Na primeira cena de “Tony Manero” somos apresentados à Raul Peralta como um chileno normal que acordou no seu quarto decadente, ele olhou pela janela, saiu pra rua e foi ajudar uma senhorinha a chegar até sua casa. Ele tem uma peculiaridade: é obcecado pelo personagem de John Travolta em “Os Embalos de Sábado à Noite”, vai todos os dias ao cinema ver o filme, sabe de cor os diálogos e o modo de se vestir do personagem, e sonha em ganhar um concurso de dança na TV. Raul quer ser Tony Manero a qualquer custo. Ele parece comum, só à primeira vista, pois logo em seguida descobrimos se tratar de um serial killer que elimina toda e qualquer pessoa que atrapalhe seu plano de ser o sósia do personagem icônico do John Travolta – a grande obsessão da sua vida.
A história do personagem Raul Peralta (vivido com brilhantismo pelo ator Alfredo Castro) se passa em 1977, nos anos da ditadura de Pinochet no Chile e mesmo ano do lançamento de “Os Embalos de Sábado à Noite”, e nela há um ótimo paralelo dos horrores políticos do regime ditatorial com as infinitas tardes na sala de cinema onde ele vê o filme à exaustão – válvula de escape bizarra mas que funciona na prática.
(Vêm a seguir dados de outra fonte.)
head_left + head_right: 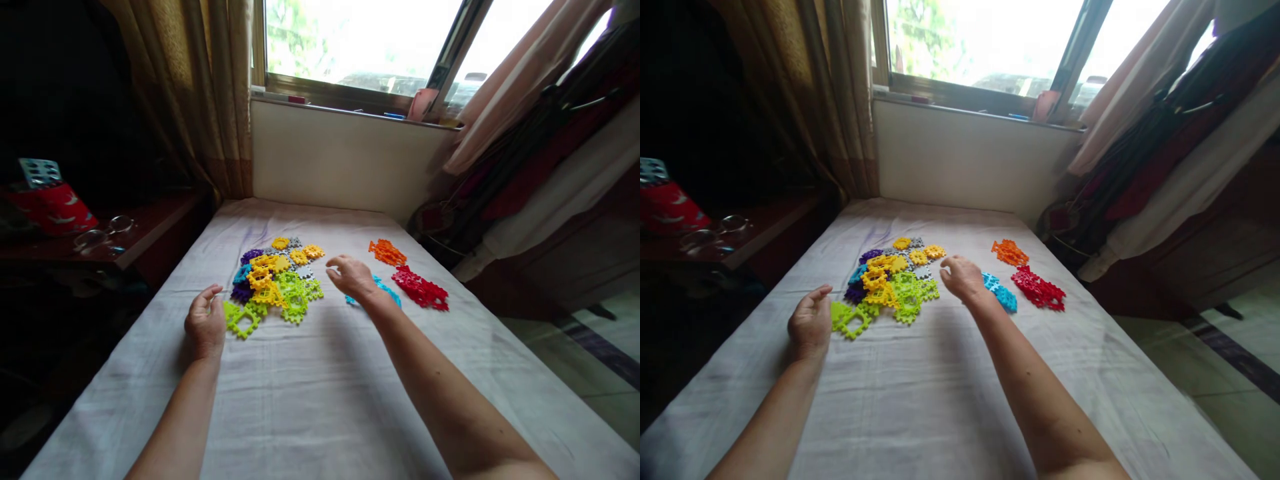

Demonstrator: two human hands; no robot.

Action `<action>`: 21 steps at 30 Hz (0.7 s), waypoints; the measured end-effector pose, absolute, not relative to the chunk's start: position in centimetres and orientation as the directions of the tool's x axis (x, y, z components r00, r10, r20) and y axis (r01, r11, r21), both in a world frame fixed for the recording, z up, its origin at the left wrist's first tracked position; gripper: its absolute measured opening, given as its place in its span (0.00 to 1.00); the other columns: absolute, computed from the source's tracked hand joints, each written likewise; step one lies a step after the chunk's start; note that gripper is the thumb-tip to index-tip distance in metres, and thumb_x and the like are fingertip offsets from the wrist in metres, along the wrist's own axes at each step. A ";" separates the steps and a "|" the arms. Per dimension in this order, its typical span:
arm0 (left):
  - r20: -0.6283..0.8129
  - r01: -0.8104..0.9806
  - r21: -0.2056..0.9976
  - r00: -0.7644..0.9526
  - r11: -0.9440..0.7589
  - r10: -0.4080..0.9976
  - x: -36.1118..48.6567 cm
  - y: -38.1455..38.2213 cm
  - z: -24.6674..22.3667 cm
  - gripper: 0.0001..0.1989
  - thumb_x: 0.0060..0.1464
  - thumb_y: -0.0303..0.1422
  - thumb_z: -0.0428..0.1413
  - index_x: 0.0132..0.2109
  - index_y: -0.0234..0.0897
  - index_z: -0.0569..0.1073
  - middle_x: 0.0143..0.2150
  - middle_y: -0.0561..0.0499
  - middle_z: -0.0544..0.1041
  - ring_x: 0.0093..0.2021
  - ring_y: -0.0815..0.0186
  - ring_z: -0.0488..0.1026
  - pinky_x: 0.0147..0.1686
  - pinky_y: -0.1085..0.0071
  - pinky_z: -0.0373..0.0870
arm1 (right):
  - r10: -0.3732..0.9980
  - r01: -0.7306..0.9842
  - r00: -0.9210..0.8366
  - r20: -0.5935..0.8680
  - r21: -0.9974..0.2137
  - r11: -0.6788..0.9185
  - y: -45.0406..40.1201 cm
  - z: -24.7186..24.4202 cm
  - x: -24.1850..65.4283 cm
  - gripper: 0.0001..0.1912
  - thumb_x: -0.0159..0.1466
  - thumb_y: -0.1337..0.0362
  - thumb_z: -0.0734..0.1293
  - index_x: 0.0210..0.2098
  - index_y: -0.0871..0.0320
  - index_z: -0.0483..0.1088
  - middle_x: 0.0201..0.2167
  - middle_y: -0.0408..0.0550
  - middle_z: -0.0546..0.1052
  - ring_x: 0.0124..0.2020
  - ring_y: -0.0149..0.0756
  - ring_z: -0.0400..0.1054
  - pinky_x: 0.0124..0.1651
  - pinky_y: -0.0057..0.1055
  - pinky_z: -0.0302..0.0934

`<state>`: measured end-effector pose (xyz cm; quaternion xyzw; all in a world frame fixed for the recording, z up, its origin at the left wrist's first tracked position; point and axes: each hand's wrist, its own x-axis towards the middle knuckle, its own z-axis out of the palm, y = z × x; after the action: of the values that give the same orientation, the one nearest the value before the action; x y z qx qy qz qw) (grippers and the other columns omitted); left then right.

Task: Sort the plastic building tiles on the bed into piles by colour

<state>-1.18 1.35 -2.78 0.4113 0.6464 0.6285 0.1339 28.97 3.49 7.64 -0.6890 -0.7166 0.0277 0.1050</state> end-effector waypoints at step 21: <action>0.388 0.393 0.906 -0.627 -0.156 0.676 -1.1 1.5 -2.9 0.14 0.51 0.36 0.50 0.41 0.38 0.77 0.44 0.48 0.81 0.47 0.61 0.77 0.53 0.62 0.71 | 0.881 0.858 -0.396 0.260 -0.237 0.455 8.3 5.2 12.2 0.21 0.66 0.51 0.63 0.55 0.51 0.71 0.53 0.49 0.75 0.56 0.44 0.63 0.57 0.40 0.54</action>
<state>-1.13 1.52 -2.91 0.4172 0.6401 0.6354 0.1115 12.21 8.28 5.22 -0.5208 -0.8348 0.0324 0.1757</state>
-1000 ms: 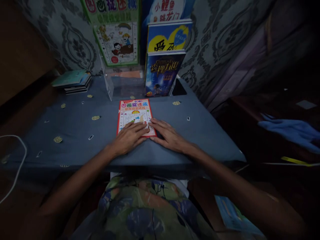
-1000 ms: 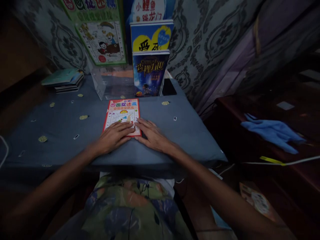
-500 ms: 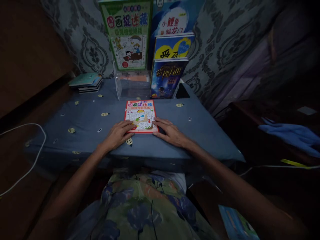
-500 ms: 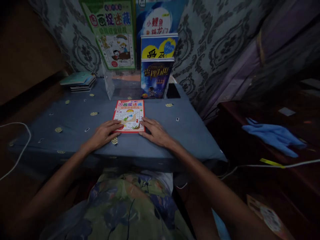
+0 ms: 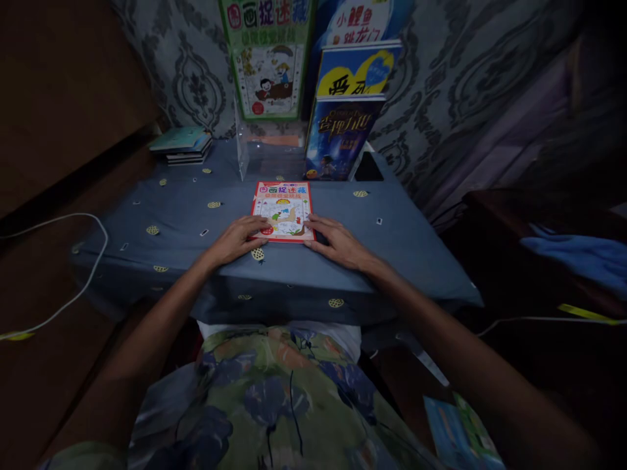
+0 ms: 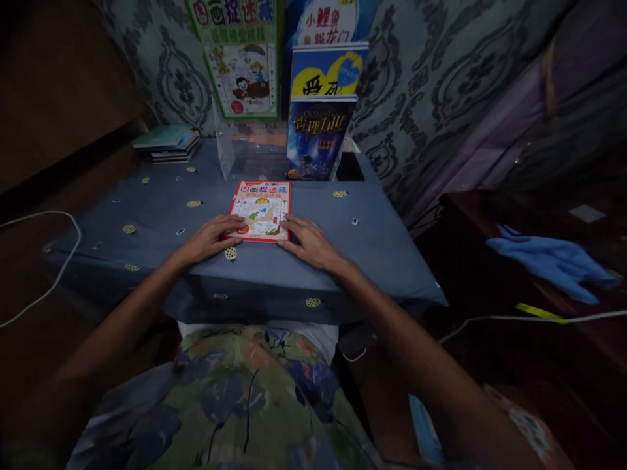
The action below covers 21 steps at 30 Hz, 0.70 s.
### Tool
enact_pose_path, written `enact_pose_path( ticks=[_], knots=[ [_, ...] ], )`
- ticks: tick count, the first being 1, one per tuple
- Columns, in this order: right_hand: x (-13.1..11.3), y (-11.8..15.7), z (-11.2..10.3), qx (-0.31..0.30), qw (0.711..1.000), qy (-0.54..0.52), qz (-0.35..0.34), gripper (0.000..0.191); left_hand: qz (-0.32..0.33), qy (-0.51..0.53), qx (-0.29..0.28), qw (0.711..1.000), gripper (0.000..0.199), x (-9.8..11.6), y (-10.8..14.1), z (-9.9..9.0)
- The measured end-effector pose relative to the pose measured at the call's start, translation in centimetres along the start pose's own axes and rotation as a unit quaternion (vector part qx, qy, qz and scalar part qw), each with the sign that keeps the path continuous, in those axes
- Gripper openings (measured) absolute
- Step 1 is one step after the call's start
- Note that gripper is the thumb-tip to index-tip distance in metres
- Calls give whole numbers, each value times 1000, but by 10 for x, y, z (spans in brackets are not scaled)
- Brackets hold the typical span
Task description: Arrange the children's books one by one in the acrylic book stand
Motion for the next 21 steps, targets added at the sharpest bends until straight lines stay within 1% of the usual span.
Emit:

Ao mesmo tempo em que Raul é frio e cruel, é também patético e decadente em suas apresentações no programa de TV, o que, por incrível que pareça, o torna um personagem carismático e até digno de pena, apesar dele ser um matador, sentimos dó dele. Ele tem esse sonho ingênuo que o guia pela vida, uma obsessão dentro de um cenário de terror difícil de escapar.
Raul poderia ser seu colega de trabalho, seu amigo ou vizinho, alguém acima de qualquer suspeita com uma vida triste que o levou a extravasar seu ódio matando friamente. Os disfarces são muitos na trama, tanto do governo Pinochet quanto do psicopata que parece ser um bom homem, ambos monstros que se escondem onde menos esperamos.
Tudo é muito sombrio e melancólico na trama: a vida medíocre das pessoas, a resignação em relação a ela e a opressão do governo militar. O diretor Pablo Larraín ( que dirigiu ‘Jackie” e “Spencer”) imprimiu um tom de ilusão no longa: ele coloca o desvio do protagonista como reflexo da conjuntura sufocante em que vive, a opressão castradora da Ditadura Militar chilena.
“Tony Manero” é um filme de 2008 que foi representante do Chile na disputa por uma indicação ao Oscar de Melhor Filme Internacional; não chegou lá, mas não perdeu seu valor diante de olhos atentos a qualidade. Uma grata surpresa escondida no catálogo da Netflix.